- _Work instruction_
Please repeat all the entries. Nothing may differ.

- _Data for analysis_
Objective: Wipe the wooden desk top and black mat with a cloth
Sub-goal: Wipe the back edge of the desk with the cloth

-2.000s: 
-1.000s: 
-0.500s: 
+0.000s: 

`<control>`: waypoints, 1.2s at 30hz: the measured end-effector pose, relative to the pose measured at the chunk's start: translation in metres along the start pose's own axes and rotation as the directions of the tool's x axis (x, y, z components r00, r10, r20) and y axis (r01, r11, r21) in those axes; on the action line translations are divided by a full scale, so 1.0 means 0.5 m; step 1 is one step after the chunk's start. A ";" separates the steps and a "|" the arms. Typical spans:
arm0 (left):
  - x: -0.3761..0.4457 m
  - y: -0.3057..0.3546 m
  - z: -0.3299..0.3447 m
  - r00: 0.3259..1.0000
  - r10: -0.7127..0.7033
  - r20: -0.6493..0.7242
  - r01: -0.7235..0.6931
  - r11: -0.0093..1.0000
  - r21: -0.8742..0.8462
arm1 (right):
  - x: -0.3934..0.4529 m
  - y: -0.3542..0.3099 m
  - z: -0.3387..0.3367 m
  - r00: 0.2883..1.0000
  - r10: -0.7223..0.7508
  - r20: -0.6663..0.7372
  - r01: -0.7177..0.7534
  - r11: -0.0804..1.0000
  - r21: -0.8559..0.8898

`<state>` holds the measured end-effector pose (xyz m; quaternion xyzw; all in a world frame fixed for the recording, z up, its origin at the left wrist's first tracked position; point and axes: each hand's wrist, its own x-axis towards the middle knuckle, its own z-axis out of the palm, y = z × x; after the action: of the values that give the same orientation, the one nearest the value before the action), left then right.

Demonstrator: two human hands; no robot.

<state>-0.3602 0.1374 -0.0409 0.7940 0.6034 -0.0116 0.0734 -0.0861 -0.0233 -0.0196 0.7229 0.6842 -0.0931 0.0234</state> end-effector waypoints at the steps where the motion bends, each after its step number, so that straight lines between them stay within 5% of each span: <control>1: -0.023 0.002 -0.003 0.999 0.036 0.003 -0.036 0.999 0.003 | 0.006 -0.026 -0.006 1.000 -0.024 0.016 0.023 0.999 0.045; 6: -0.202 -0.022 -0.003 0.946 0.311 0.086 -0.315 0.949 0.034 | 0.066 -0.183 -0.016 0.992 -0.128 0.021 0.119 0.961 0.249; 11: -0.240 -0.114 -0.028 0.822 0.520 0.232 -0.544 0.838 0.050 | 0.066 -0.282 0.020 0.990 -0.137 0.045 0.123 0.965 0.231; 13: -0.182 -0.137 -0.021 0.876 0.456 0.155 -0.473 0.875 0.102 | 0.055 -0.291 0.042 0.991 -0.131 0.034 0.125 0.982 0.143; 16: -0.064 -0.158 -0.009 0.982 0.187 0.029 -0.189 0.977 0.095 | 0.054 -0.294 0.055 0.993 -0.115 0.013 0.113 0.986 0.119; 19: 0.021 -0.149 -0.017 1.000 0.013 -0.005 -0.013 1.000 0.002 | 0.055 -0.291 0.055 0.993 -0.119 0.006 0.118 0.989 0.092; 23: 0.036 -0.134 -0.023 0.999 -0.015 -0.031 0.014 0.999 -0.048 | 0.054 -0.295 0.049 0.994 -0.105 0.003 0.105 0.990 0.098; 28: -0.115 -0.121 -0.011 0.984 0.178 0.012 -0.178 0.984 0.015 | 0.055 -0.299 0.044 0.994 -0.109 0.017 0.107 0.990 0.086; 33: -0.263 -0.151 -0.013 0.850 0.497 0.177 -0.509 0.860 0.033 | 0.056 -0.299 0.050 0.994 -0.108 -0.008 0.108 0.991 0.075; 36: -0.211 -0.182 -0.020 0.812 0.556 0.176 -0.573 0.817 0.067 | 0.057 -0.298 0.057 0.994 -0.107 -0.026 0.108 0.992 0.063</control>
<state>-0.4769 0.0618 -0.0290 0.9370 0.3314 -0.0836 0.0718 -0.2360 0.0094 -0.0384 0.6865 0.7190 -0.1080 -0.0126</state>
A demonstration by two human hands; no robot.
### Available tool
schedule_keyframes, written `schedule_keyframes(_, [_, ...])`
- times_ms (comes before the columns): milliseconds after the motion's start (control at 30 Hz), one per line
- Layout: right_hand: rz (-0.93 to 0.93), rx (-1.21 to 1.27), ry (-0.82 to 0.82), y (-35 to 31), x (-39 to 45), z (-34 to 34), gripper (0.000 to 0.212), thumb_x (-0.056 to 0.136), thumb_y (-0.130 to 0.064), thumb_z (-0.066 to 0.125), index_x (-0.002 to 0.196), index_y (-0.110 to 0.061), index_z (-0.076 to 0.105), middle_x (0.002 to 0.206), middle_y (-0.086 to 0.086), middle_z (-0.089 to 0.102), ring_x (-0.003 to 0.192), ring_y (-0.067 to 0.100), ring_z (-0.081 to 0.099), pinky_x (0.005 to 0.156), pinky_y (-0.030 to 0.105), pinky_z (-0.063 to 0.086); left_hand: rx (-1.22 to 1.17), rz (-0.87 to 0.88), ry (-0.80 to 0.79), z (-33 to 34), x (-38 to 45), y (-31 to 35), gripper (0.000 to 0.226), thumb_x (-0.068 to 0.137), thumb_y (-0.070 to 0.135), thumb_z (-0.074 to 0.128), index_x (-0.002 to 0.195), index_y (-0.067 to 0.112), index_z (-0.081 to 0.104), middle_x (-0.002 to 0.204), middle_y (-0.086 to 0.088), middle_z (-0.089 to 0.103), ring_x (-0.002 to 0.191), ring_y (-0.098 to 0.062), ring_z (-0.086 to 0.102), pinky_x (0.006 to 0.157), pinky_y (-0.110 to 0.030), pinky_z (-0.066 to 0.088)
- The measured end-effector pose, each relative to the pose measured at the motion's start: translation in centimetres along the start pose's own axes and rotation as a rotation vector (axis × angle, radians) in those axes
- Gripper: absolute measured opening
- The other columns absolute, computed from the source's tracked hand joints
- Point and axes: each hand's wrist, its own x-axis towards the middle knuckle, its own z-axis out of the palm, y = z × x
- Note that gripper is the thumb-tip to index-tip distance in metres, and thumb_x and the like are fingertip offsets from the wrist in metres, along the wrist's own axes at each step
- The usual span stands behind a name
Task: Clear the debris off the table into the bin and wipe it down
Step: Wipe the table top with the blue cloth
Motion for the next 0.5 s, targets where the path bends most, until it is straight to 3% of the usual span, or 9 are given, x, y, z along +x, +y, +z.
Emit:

- _Expected output_
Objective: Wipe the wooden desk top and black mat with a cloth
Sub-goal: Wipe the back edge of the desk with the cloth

-2.000s: 
-1.000s: 
-0.500s: 
+0.000s: 

`<control>`: waypoints, 1.2s at 30hz: the measured end-effector pose, relative to the pose measured at the chunk's start: translation in metres along the start pose's own axes and rotation as the directions of the tool's x axis (x, y, z components r00, r10, r20) and y axis (r01, r11, r21) in those axes; on the action line translations are divided by a full scale, so 1.0 means 0.5 m; step 1 is one step after the chunk's start. A ";" separates the steps and a "|" the arms. Typical spans:
arm0 (left):
  - x: -0.3761..0.4457 m
  - y: -0.3057..0.3546 m
  - z: -0.3299..0.3447 m
  - r00: 0.3259..1.0000
  - r10: -0.7127..0.7033
  - r20: -0.6493..0.7242
  - r01: -0.7235..0.6931
  - r11: -0.0093..1.0000
  - r21: -0.8742..0.8462
arm1 (right):
  - x: -0.3934..0.4529 m
  - y: -0.3542..0.3099 m
  - z: -0.3387..0.3367 m
  - r00: 0.2883..1.0000
  - r10: -0.7223..0.7508
  - r20: -0.6663..0.7372
  - r01: -0.7177..0.7534
  - r11: -0.0804..1.0000
  - r21: -0.8559..0.8898

`<state>` holds the measured end-effector pose (xyz m; quaternion xyzw; all in a world frame fixed for the recording, z up, its origin at the left wrist's first tracked position; point and axes: each hand's wrist, its own x-axis towards the middle knuckle, its own z-axis out of the palm, y = z × x; after the action: of the values that give the same orientation, the one nearest the value before the action), left then right.

Demonstrator: two human hands; no robot.

<state>-0.3602 0.1374 -0.0409 0.7940 0.6034 -0.0116 0.0734 -0.0861 -0.0233 -0.0196 0.7229 0.6842 -0.0931 0.0234</state> end-effector waypoints at the steps where the motion bends, each after its step number, so that straight lines between them stay within 5% of each span: <control>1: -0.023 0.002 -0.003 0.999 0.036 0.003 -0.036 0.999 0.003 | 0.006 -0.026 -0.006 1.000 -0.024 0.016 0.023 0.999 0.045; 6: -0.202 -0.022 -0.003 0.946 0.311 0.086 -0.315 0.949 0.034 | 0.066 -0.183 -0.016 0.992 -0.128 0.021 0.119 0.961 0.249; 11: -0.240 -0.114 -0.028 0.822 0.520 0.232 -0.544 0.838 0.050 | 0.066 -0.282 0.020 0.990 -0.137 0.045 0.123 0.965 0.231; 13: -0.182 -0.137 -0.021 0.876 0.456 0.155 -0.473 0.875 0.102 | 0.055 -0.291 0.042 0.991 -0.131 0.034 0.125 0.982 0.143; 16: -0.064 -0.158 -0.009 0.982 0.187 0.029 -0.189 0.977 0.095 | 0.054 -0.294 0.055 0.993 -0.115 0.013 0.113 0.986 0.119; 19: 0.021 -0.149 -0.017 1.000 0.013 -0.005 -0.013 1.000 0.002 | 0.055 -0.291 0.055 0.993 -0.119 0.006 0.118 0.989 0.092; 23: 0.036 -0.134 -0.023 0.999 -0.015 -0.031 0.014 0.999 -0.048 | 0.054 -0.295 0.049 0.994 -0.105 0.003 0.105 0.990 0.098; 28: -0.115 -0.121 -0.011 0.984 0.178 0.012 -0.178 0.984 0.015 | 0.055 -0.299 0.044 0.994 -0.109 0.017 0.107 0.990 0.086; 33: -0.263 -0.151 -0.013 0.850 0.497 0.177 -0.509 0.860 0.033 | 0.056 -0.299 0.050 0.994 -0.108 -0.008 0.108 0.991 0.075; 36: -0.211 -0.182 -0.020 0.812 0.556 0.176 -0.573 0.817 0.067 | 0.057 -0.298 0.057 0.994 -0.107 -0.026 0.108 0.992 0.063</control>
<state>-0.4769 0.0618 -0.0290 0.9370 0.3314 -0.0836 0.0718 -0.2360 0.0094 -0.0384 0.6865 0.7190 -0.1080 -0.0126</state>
A demonstration by two human hands; no robot.
### Available tool
schedule_keyframes, written `schedule_keyframes(_, [_, ...])`
- times_ms (comes before the columns): milliseconds after the motion's start (control at 30 Hz), one per line
- Layout: right_hand: rz (-0.93 to 0.93), rx (-1.21 to 1.27), ry (-0.82 to 0.82), y (-35 to 31), x (-39 to 45), z (-34 to 34), gripper (0.000 to 0.212), thumb_x (-0.056 to 0.136), thumb_y (-0.130 to 0.064), thumb_z (-0.066 to 0.125), index_x (-0.002 to 0.196), index_y (-0.110 to 0.061), index_z (-0.076 to 0.105), middle_x (0.002 to 0.206), middle_y (-0.086 to 0.086), middle_z (-0.089 to 0.102), ring_x (-0.003 to 0.192), ring_y (-0.067 to 0.100), ring_z (-0.081 to 0.099), pinky_x (0.005 to 0.156), pinky_y (-0.030 to 0.105), pinky_z (-0.063 to 0.086); left_hand: rx (-1.22 to 1.17), rz (-0.87 to 0.88), ry (-0.80 to 0.79), z (-33 to 34), x (-38 to 45), y (-31 to 35), gripper (0.000 to 0.226), thumb_x (-0.068 to 0.137), thumb_y (-0.070 to 0.135), thumb_z (-0.074 to 0.128), index_x (-0.002 to 0.195), index_y (-0.067 to 0.112), index_z (-0.081 to 0.104), middle_x (-0.002 to 0.204), middle_y (-0.086 to 0.088), middle_z (-0.089 to 0.103), ring_x (-0.002 to 0.191), ring_y (-0.098 to 0.062), ring_z (-0.086 to 0.102), pinky_x (0.006 to 0.157), pinky_y (-0.110 to 0.030), pinky_z (-0.066 to 0.088)
- The measured end-effector pose, each relative to the pose measured at the motion's start: translation in centimetres along the start pose's own axes and rotation as a rotation vector (axis × angle, radians) in those axes
- Gripper: absolute measured opening
- The other columns absolute, computed from the source's tracked hand joints
- Point and axes: each hand's wrist, its own x-axis towards the middle knuckle, its own z-axis out of the palm, y = z × x
- Note that gripper is the thumb-tip to index-tip distance in metres, and thumb_x and the like are fingertip offsets from the wrist in metres, along the wrist's own axes at each step
- The usual span stands behind a name
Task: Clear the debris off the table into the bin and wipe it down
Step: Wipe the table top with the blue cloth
Motion for the next 0.5 s, targets where the path bends most, until it is straight to 3% of the usual span, or 9 are given, x, y, z along +x, +y, +z.
Emit:

The requested output has now been given in full.